Gilbert's disease is a relatively common genetic disorder of liver function. While it may be present in up to 7 percent of the U.S. population, it often goes undetected because many patients have no symptoms. In Gilbert's, there is a malfunction in the liver's ability to take up and/or to metabolize a component of blood called bilirubin. Bilirubin is continuously formed when old red blood cells are destroyed and recycled. The liver normally takes up this bilirubin, allowing the recycling process to begin. When the bilirubin is not picked up by the liver, it stays in the blood and can accumulate in certain tissues such as the white of the eye (sclera) and the skin, leading to a yellowish coloring that doctors call jaundice.

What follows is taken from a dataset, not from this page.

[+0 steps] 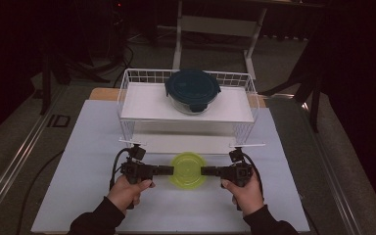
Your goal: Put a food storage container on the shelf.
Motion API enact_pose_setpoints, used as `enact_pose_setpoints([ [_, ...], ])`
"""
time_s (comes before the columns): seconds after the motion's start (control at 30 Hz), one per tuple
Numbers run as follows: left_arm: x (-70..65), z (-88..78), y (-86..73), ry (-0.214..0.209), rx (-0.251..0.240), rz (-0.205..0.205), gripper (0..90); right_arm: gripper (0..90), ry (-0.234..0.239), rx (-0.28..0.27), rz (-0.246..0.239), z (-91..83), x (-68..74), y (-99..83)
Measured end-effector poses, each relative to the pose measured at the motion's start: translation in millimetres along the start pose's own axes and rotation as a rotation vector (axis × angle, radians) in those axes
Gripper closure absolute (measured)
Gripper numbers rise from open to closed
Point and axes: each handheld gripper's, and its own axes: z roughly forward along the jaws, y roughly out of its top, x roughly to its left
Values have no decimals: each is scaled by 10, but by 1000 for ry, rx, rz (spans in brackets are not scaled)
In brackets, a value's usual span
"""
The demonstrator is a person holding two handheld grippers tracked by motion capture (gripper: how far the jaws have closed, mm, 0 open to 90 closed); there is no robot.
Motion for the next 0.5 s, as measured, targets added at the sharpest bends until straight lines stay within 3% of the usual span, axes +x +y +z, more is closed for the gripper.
enact_pose_setpoints([
  [0.5, -347, -278, 184, -6, -50, 60, 817, 806, 13, -33, -58, -240, 325, 204],
])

The diagnosis of Gilbert's is often made after a young person, usually in the adolescent years, is noted to be jaundiced. In other cases, it is made when blood tests are taken for other reasons and the elevated bilirubin is found. Many patient with Gilbert's have levels of bilirubin in the blood that are not high enough to cause noticeable jaundice. However, certain events, such as stress or fasting, can lead to further bilirubin elevations that later make their jaundice noticeable.
Gilbert's does not lead to any complications and is not a progressive disorder. The importance of making the diagnosis is to rule out other potentially more serious causes of jaundice, such as hepatitis. The liver performs its functions related to digestion and metabolism normally in patients with Gilbert's. There is no treatment needed and, other than yellowish skin and eyes, patients experience no ill effects as a result of Gilbert's.